Please make sure the latest version is installed to avoid potential problems:

$ pip install imbalanced-ensemble            # normal install
$ pip install --upgrade imbalanced-ensemble  # update if needed

Or you can install imbalanced-ensemble by clone this repository:

$ git clone https://github.com/ZhiningLiu1998/imbalanced-ensemble.git
$ cd imbalanced-ensemble
$ pip install .

imbalanced-ensemble requires following dependencies:

Highlights

  • 🍎 Unified, easy-to-use API design.
    All ensemble learning methods implemented in IMBENS share a unified API design. Similar to sklearn, all methods have functions (e.g., fit(), predict(), predict_proba()) that allow users to deploy them with only a few lines of code.
  • 🍎 Extended functionalities, wider application scenarios.
    All methods in IMBENS are ready for multi-class imbalanced classification. We extend binary ensemble imbalanced learning methods to get them to work under the multi-class scenario. Additionally, for supported methods, we provide more training options like class-wise resampling control, balancing scheduler during the ensemble training process, etc.
  • 🍎 Detailed training log, quick intuitive visualization.
    We provide additional parameters (e.g., eval_datasets, eval_metrics, training_verbose) in fit() for users to control the information they want to monitor during the ensemble training. We also implement an EnsembleVisualizer to quickly visualize the ensemble estimator(s) for providing further information/conducting comparison. See an example here.
  • 🍎 Wide compatiblilty.
    IMBENS is designed to be compatible with scikit-learn (sklearn) and also other compatible projects like imbalanced-learn. Therefore, users can take advantage of various utilities from the sklearn community for data processing/cross-validation/hyper-parameter tuning, etc.

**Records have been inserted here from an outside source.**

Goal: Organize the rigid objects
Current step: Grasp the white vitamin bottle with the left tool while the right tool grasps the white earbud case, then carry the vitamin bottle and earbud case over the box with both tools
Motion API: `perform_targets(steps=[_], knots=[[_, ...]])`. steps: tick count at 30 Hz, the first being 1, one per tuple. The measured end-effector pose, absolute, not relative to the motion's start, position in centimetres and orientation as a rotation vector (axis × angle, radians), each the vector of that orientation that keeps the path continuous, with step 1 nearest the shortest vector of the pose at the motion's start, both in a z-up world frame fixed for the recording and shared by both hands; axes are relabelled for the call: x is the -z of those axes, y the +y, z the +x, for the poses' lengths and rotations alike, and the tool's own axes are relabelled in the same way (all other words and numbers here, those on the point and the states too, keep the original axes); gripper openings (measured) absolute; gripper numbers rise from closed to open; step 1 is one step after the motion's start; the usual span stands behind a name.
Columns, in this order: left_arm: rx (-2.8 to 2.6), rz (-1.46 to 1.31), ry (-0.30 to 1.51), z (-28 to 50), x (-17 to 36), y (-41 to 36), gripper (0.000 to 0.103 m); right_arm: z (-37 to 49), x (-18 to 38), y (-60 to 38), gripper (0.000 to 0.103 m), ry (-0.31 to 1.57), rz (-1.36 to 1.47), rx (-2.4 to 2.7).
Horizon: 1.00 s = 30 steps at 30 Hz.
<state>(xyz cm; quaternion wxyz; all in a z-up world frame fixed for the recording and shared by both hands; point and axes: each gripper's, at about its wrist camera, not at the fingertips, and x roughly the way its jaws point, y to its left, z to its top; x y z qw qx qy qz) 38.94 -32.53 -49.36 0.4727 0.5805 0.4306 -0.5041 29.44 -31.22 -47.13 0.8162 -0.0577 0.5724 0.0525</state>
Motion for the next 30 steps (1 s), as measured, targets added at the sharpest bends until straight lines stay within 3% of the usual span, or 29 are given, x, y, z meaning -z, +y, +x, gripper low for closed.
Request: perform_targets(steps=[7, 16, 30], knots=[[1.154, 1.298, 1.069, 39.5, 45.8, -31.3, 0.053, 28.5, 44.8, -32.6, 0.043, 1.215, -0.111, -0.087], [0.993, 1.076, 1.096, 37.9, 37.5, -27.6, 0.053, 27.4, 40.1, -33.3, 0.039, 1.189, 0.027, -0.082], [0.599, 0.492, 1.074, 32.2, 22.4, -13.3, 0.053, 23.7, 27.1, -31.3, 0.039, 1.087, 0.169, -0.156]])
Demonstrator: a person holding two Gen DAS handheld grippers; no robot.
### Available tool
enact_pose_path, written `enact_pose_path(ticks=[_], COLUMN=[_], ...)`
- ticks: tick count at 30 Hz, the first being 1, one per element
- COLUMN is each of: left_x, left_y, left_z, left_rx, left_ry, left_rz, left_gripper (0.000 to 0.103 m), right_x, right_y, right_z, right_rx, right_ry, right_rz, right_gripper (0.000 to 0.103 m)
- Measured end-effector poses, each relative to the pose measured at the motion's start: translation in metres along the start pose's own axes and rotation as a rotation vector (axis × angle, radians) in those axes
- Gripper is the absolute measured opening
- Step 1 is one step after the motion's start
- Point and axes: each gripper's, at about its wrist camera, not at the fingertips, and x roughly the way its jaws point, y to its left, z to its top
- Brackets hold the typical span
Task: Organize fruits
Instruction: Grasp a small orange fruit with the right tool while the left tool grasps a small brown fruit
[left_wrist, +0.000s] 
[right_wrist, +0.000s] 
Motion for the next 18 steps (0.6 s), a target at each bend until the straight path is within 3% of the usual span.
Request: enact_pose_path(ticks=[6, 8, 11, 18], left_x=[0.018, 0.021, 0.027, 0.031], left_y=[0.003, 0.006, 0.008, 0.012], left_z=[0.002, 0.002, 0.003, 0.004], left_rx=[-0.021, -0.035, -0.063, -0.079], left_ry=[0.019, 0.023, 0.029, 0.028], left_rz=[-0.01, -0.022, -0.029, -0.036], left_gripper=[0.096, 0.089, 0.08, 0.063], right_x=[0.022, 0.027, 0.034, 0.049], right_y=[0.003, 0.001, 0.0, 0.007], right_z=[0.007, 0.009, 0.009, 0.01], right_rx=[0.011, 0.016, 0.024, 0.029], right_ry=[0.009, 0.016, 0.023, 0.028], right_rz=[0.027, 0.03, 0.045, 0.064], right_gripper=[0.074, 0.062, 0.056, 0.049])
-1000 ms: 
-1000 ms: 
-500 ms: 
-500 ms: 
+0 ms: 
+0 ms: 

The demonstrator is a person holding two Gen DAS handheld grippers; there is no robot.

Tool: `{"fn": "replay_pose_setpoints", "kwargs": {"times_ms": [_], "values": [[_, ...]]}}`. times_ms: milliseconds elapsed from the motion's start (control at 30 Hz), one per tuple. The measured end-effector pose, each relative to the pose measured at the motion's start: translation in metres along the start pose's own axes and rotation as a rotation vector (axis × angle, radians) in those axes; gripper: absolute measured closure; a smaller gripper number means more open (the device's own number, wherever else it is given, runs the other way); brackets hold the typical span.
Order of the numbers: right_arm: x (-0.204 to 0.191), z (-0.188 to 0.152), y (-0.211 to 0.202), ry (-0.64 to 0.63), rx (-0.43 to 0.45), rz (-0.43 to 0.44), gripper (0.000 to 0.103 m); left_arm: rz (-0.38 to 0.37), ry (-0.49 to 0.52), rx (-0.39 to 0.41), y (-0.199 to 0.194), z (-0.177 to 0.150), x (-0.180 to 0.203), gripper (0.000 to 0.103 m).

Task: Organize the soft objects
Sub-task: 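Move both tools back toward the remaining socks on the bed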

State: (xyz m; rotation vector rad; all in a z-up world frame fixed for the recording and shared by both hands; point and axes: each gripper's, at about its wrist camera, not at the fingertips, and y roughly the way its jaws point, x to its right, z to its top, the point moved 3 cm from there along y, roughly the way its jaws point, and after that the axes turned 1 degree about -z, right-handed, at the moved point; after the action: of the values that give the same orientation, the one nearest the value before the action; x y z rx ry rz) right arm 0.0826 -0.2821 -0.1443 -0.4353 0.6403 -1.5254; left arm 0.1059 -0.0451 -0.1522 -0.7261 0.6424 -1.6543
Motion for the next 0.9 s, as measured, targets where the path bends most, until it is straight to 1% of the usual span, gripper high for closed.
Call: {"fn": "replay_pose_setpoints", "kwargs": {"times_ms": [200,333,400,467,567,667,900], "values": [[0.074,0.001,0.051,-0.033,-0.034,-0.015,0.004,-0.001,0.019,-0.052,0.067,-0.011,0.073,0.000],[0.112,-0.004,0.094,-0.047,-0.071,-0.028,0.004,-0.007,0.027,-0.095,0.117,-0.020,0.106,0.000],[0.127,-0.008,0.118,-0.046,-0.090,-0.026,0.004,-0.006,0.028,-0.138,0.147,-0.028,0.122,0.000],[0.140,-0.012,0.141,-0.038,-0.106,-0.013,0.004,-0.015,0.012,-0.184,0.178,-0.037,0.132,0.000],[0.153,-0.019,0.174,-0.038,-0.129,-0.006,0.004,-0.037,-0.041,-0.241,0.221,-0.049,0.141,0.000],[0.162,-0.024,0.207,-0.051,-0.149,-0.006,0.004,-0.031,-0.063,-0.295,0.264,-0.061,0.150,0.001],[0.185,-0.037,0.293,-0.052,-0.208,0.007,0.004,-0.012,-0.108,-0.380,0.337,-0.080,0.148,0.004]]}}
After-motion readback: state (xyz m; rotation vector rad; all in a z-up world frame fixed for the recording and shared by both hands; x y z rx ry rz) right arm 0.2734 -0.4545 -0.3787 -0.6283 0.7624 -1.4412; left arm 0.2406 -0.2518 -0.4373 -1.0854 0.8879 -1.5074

List of implemented methods

Currently (v0.1.3, 2021/06), 16 ensemble imbalanced learning methods were implemented:
(Click to jump to the document page)

Note: imbalanced-ensemble is still under development, please see API reference for the latest list.

5-min Quick Start with IMBENS

Here, we provide some quick guides to help you get started with IMBENS.
We strongly encourage users to check out the example gallery for more comprehensive usage examples, which demonstrate many advanced features of IMBENS.

A minimal working example

Taking self-paced ensemble [1] as an example, it only requires less than 10 lines of code to deploy it:

>>> from imbalanced_ensemble.ensemble import SelfPacedEnsembleClassifier
>>> from sklearn.datasets import make_classification
>>> from sklearn.model_selection import train_test_split
>>> 
>>> X, y = make_classification(n_samples=1000, n_classes=3,
...                            n_informative=4, weights=[0.2, 0.3, 0.5],
...                            random_state=0)
>>> X_train, X_test, y_train, y_test = train_test_split(
...                            X, y, test_size=0.2, random_state=42)
>>> clf = SelfPacedEnsembleClassifier(random_state=0)
>>> clf.fit(X_train, y_train)
SelfPacedEnsembleClassifier(...)
>>> clf.predict(X_test)  
array([...])

Visualize ensemble classifiers

The imbalanced_ensemble.visualizer sub-module provide an ImbalancedEnsembleVisualizer. It can be used to visualize the ensemble estimator(s) for further information or comparison. Please refer to visualizer documentation and examples for more details.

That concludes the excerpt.